I thought you said Genesis was just a story.

If someone assigns a debt to me that I cannot possibly pay, then that person has/is the problem, not me, especially if it is a debt from an imaginary ancestor. This crap about eating his divinity by eating his time-travelling body is nothing more than homeopathic magic, akin to eating a lion’s heart to become brave or ingesting rhino horn dust to become virile.

I’m sorry that you are having such a hard time understanding the exchange, but Jesus’ audience knew exactly what he meant, which is why they were about to stone him.

The “I am” is a blindingly obvious reference to the story of Moses and the burning bush.

I never said it was “just a story”, those are your words. I said I did not know if the Genesis stories are mythical or historical fact.

What I do know is that Genesis points to important theological truths such as the world being created by God, and the phenomenon of original sin.

Dude. I quoted the text. It’s right there. I’m quite confident you’re not going to fool anybody.

As for blindingly obvious references, “If I glorify myself, my glory means nothing. My Father, whom you claim as your God, is the one who glorifies me” is a blindingly obvious reference to the fact that Jesus utterly rejects the idea that’s he’s God, and it’s not the only one in there. I’m sorry that you’re so entrenched in your beliefs that you reject the words of Jesus. Heresy must be a bitch.

Your understanding of Scripture is obviously superior to 2,000 years of Catholic teaching :rolleyes:. Please, don the tiara now, Pope Begbert II.

Are you dissing those that aren’t Catholic for not automatically accepting Catholic teachings? :eek:

Is that what was going on? That wasn’t my intent. He shouldn’t have to accept Catholic teaching, but to quibble over a matter such as this is a bit ridiculous, considering even the vast majority of Protestants accept the Catholic interpretation that Jesus was claiming to be God in John 8:58.

The catholic church hasn’t believed in the they’re-all-one-dude trinity for 2000 years. Sabellius was excommunicated for pushing the view in 220. It wasn’t until the Council of Nicea in 325 that this heresy became dominant in the church, and it took most of the rest of the century to become fully accepted.

Your religion, at its origin was very much a creation of mankind - specifically a bunch of scholars arguing it out. And this nonsense about how Jesus was wrong about whether he was God or not? Not in Christ’s church!

So you are saying that Jesus did not have to die. So that makes God a masochist or a sadist depending on the state of the Trinity at the moment.
If God wants our sacrifice, it is to show love and or obedience. Why does God have to sacrifice to himself?
Isn’t it standard dogma that salvation is only available through Christ? If so, then the sacrifice is required, and God can’t do it on his own and thus God is not God.

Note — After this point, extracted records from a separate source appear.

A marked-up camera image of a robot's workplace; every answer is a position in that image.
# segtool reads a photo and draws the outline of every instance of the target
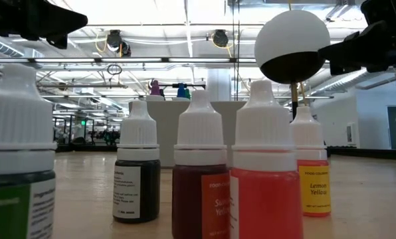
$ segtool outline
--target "ceiling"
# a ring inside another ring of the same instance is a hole
[[[232,11],[232,0],[49,0],[49,2],[88,17],[88,26],[69,34],[68,49],[57,49],[47,44],[45,40],[26,41],[19,36],[0,38],[0,41],[20,52],[31,52],[31,49],[35,49],[36,57],[118,57],[108,48],[103,50],[109,30],[118,29],[121,30],[123,39],[130,45],[132,57],[254,58],[254,42],[263,24],[277,14],[288,11],[287,0],[242,0],[235,3],[237,6],[235,11]],[[330,16],[331,21],[326,21],[332,42],[339,42],[349,34],[362,31],[367,26],[358,7],[362,1],[356,1],[357,5],[354,6],[337,6],[336,0],[292,0],[291,2],[293,9],[310,11],[321,20],[326,20],[328,14],[334,8],[337,9],[338,11]],[[211,35],[216,29],[226,31],[230,39],[229,44],[233,44],[236,39],[235,46],[230,49],[217,48],[211,41]],[[111,76],[107,72],[108,64],[41,64],[37,80],[42,85],[57,86],[65,82],[89,86],[67,89],[40,87],[43,95],[105,94],[138,97],[148,93],[148,84],[153,79],[168,84],[179,82],[205,84],[209,68],[230,68],[231,76],[234,75],[231,64],[217,66],[193,63],[147,63],[146,67],[141,63],[120,65],[125,68],[123,72],[119,76]],[[332,79],[329,69],[326,69],[329,66],[324,67],[317,75],[305,82],[306,92],[311,92],[312,88]],[[242,96],[248,95],[249,82],[265,79],[254,64],[240,66],[239,76],[244,79],[240,85]],[[290,87],[274,84],[274,91],[276,95],[287,96],[290,94]],[[165,90],[167,96],[174,96],[175,92],[176,89],[172,88]],[[102,98],[104,102],[97,103],[87,98],[49,100],[74,104],[85,109],[95,109],[97,105],[104,104],[109,106],[110,110],[115,110],[126,109],[132,99]]]

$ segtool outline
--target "fluorescent light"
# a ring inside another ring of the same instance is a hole
[[[36,58],[36,62],[94,62],[93,58]]]
[[[27,39],[13,39],[13,42],[25,42],[28,41]]]
[[[238,96],[238,98],[249,98],[250,96]],[[274,96],[275,99],[291,99],[291,96]],[[334,98],[333,96],[309,96],[306,97],[306,99],[332,99]]]
[[[93,54],[93,55],[96,55],[96,56],[99,56],[99,57],[101,57],[101,58],[102,58],[102,55],[101,55],[101,54],[99,54],[99,52],[92,52],[92,54]]]
[[[254,58],[240,58],[239,62],[256,63],[256,59],[254,59]]]
[[[230,62],[229,58],[169,58],[169,62]]]
[[[69,95],[69,98],[100,98],[102,96],[95,96],[95,95]]]
[[[63,98],[65,96],[41,96],[42,98]]]
[[[26,58],[0,58],[0,63],[28,63]]]
[[[80,108],[80,106],[74,104],[66,104],[66,103],[58,103],[58,104],[67,108]]]
[[[161,62],[160,58],[102,58],[102,62]]]

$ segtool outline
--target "white bottle cap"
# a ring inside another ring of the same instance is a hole
[[[322,126],[310,112],[308,106],[298,107],[291,123],[292,137],[297,149],[325,149]]]
[[[234,150],[292,150],[288,110],[278,104],[269,80],[251,84],[248,102],[237,112]]]
[[[192,92],[189,107],[179,116],[177,145],[174,145],[175,164],[224,165],[227,162],[226,148],[222,116],[211,106],[208,91]]]
[[[0,81],[0,175],[53,169],[52,104],[40,97],[36,72],[6,64]]]
[[[206,90],[192,93],[189,107],[179,116],[175,149],[226,149],[222,115],[210,104]]]
[[[158,148],[157,123],[148,114],[145,101],[132,102],[129,117],[123,120],[119,148]]]
[[[36,72],[6,64],[0,81],[0,151],[56,149],[52,104],[41,98]]]

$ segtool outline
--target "dropper bottle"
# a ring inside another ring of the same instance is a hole
[[[0,81],[0,238],[51,238],[55,196],[52,104],[36,72],[5,64]]]
[[[146,102],[134,101],[121,126],[114,169],[114,220],[139,223],[158,217],[160,171],[157,124]]]
[[[229,239],[229,174],[222,117],[196,90],[179,117],[174,146],[174,239]]]
[[[251,84],[237,112],[231,171],[231,238],[302,239],[300,178],[288,110],[272,84]]]
[[[152,81],[151,94],[146,96],[146,101],[164,101],[164,96],[160,94],[158,80]]]
[[[186,98],[186,91],[185,91],[184,83],[179,83],[179,89],[177,89],[177,97],[172,98],[171,100],[173,100],[173,101],[189,101],[189,99]]]
[[[330,166],[326,157],[322,126],[312,117],[310,108],[304,106],[297,108],[291,130],[297,148],[304,216],[329,216]]]

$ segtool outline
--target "cable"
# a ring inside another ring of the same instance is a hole
[[[94,45],[96,47],[96,50],[98,50],[99,52],[104,52],[106,50],[106,41],[108,40],[108,35],[105,36],[105,46],[104,46],[104,50],[101,50],[98,46],[98,37],[99,37],[99,33],[96,34],[96,41],[94,42]]]

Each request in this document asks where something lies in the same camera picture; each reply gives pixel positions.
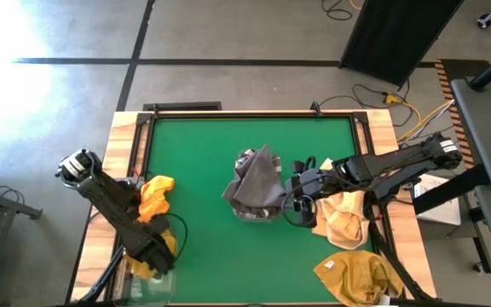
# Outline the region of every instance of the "gray cloth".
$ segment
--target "gray cloth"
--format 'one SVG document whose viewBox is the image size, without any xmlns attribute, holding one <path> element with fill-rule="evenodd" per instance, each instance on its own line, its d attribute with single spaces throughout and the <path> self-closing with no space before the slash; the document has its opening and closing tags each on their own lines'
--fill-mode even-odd
<svg viewBox="0 0 491 307">
<path fill-rule="evenodd" d="M 284 190 L 280 181 L 280 159 L 270 155 L 264 145 L 259 151 L 247 150 L 238 157 L 234 179 L 222 197 L 234 215 L 243 218 L 273 218 L 280 214 Z"/>
</svg>

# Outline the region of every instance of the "yellow cloth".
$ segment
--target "yellow cloth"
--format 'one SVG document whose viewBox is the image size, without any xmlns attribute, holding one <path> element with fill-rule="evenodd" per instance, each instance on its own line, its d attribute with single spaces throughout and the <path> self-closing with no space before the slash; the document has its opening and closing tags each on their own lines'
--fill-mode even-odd
<svg viewBox="0 0 491 307">
<path fill-rule="evenodd" d="M 136 220 L 141 223 L 148 223 L 153 215 L 166 213 L 170 209 L 170 204 L 166 201 L 164 193 L 171 191 L 174 188 L 174 184 L 174 178 L 166 176 L 156 176 L 143 184 L 142 202 L 138 209 L 140 216 Z M 164 238 L 170 251 L 174 253 L 176 251 L 176 238 L 171 235 L 169 230 L 165 230 L 162 233 L 162 238 Z M 124 259 L 130 262 L 132 275 L 147 279 L 153 277 L 157 272 L 156 269 L 149 269 L 149 265 L 146 262 L 140 263 L 127 255 L 126 252 L 124 253 Z"/>
<path fill-rule="evenodd" d="M 331 169 L 331 160 L 326 159 L 320 168 Z M 365 244 L 369 222 L 363 216 L 364 195 L 362 191 L 343 192 L 317 200 L 317 226 L 312 233 L 326 236 L 333 245 L 348 250 Z"/>
<path fill-rule="evenodd" d="M 377 304 L 389 288 L 401 295 L 403 283 L 391 264 L 366 251 L 337 252 L 314 268 L 327 290 L 342 304 Z"/>
</svg>

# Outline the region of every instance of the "crumpled fabric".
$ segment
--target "crumpled fabric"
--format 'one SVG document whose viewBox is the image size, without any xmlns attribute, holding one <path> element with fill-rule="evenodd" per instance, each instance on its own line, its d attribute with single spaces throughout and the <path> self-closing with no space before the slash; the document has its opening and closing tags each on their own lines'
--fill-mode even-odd
<svg viewBox="0 0 491 307">
<path fill-rule="evenodd" d="M 366 251 L 337 252 L 314 268 L 327 290 L 342 304 L 378 304 L 387 289 L 401 295 L 403 282 L 391 264 Z"/>
<path fill-rule="evenodd" d="M 284 189 L 280 180 L 280 158 L 269 145 L 240 153 L 234 164 L 234 179 L 222 197 L 236 217 L 274 218 L 280 214 Z"/>
<path fill-rule="evenodd" d="M 174 184 L 174 178 L 166 176 L 156 176 L 143 184 L 141 191 L 142 202 L 138 208 L 140 216 L 136 220 L 141 223 L 148 223 L 151 221 L 153 215 L 166 213 L 170 209 L 170 203 L 166 201 L 165 192 L 171 191 L 174 188 Z M 171 232 L 168 229 L 161 235 L 170 251 L 175 253 L 176 238 L 171 235 Z M 156 269 L 149 269 L 149 265 L 146 262 L 139 262 L 127 255 L 126 252 L 123 257 L 130 262 L 130 272 L 132 275 L 147 279 L 153 277 L 157 273 Z"/>
<path fill-rule="evenodd" d="M 320 168 L 331 169 L 331 160 L 326 159 Z M 347 250 L 365 244 L 369 221 L 363 216 L 364 196 L 362 191 L 342 192 L 317 200 L 317 226 L 312 233 L 326 236 L 331 244 Z"/>
</svg>

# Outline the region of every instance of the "mustard yellow cloth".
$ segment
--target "mustard yellow cloth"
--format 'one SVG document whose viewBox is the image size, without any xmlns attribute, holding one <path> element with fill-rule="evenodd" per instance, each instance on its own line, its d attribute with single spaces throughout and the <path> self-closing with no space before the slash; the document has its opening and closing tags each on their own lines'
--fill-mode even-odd
<svg viewBox="0 0 491 307">
<path fill-rule="evenodd" d="M 166 201 L 164 193 L 174 188 L 175 180 L 171 177 L 156 176 L 142 185 L 142 202 L 139 205 L 140 216 L 136 219 L 141 223 L 148 223 L 155 214 L 166 213 L 170 209 L 170 204 Z M 176 251 L 176 238 L 171 235 L 169 230 L 162 233 L 166 245 L 172 253 Z M 124 253 L 124 259 L 131 264 L 132 275 L 143 279 L 151 278 L 156 274 L 156 269 L 149 269 L 146 262 L 139 262 Z"/>
<path fill-rule="evenodd" d="M 401 295 L 403 283 L 391 264 L 366 251 L 337 252 L 315 268 L 327 290 L 342 304 L 363 307 L 377 304 L 389 288 Z"/>
<path fill-rule="evenodd" d="M 320 167 L 331 169 L 331 160 L 326 159 Z M 365 244 L 368 237 L 368 220 L 363 216 L 365 193 L 339 193 L 317 200 L 316 235 L 326 236 L 329 242 L 343 249 L 353 250 Z"/>
</svg>

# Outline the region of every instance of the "wooden table frame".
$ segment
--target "wooden table frame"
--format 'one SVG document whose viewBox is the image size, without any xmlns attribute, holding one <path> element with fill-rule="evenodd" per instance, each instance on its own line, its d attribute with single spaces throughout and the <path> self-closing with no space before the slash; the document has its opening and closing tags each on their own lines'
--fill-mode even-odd
<svg viewBox="0 0 491 307">
<path fill-rule="evenodd" d="M 357 114 L 367 119 L 356 120 L 356 125 L 352 125 L 352 131 L 358 135 L 359 146 L 356 147 L 362 154 L 374 152 L 375 154 L 385 154 L 397 150 L 395 132 L 391 123 L 390 113 L 387 110 L 326 110 L 323 111 L 328 116 L 337 117 L 344 114 Z M 158 116 L 167 118 L 187 116 L 217 117 L 226 115 L 236 118 L 261 116 L 275 117 L 277 115 L 285 117 L 312 117 L 314 111 L 302 110 L 275 110 L 275 111 L 161 111 Z M 107 142 L 107 149 L 103 160 L 103 170 L 111 177 L 128 177 L 134 172 L 141 174 L 147 168 L 143 163 L 144 156 L 148 154 L 152 134 L 146 133 L 152 129 L 151 125 L 137 125 L 139 120 L 150 119 L 153 112 L 119 112 L 113 117 L 113 124 Z M 130 158 L 132 152 L 137 154 Z M 399 198 L 410 201 L 407 193 L 400 193 Z M 422 289 L 431 295 L 436 296 L 433 280 L 427 257 L 425 256 L 424 244 L 419 232 L 418 222 L 414 209 L 410 205 L 399 202 L 391 202 L 388 205 L 387 214 L 390 228 L 381 229 L 391 232 L 389 238 L 393 238 L 397 256 L 410 273 L 412 278 L 418 282 Z M 97 212 L 95 208 L 90 215 Z M 78 254 L 75 270 L 72 274 L 70 289 L 66 301 L 79 299 L 85 295 L 90 287 L 95 283 L 103 270 L 107 267 L 114 250 L 115 231 L 103 216 L 97 216 L 90 224 L 85 226 L 84 239 Z"/>
</svg>

Oral tradition isn’t worth the paper it is written on. Especially since in those days it was acceptable to add all sorts larding to the story of a hero you want to promote. Just like Washington throwing the dollar across the Potomac.
The best evidence against the Resurrection is that hardly anyone there gave a shit.
Why marshal evidence against something that never happened at the time it didn’t happen and when no one claimed it did happen. Unless you have evidence that the resurrection story was current then. Josephus does not mention it, not in the authentic parts of Josephus.

Um wut? Sabellianism, or (Modalism) is clearly distinct from Catholic Trinitarianism. Of course Sabellius would have been excommunicated for pushing a false (and anti-Nicean, even before Nicea! Imagine that!) view of the Trinity. Nicea affirmed what was already orthodox teaching. Nothing new came out of it.

Revisionist history is like a warm blanket to hide under when the monsters of fact come.

Read the cite. Catholicism didn’t spring fully-formed from Peter’s head; it was built from the ground up. By way too many architects.

Really? That’s pretty bad if it’s the best you’ve got. I would think the best evidence against the Resurrection is that people don’t rise from the dead.

The Apostles did claim that it happened.

I will read the cite as soon as I am able.

Critiquing what it says would probably be more appropriate after you read it, btw.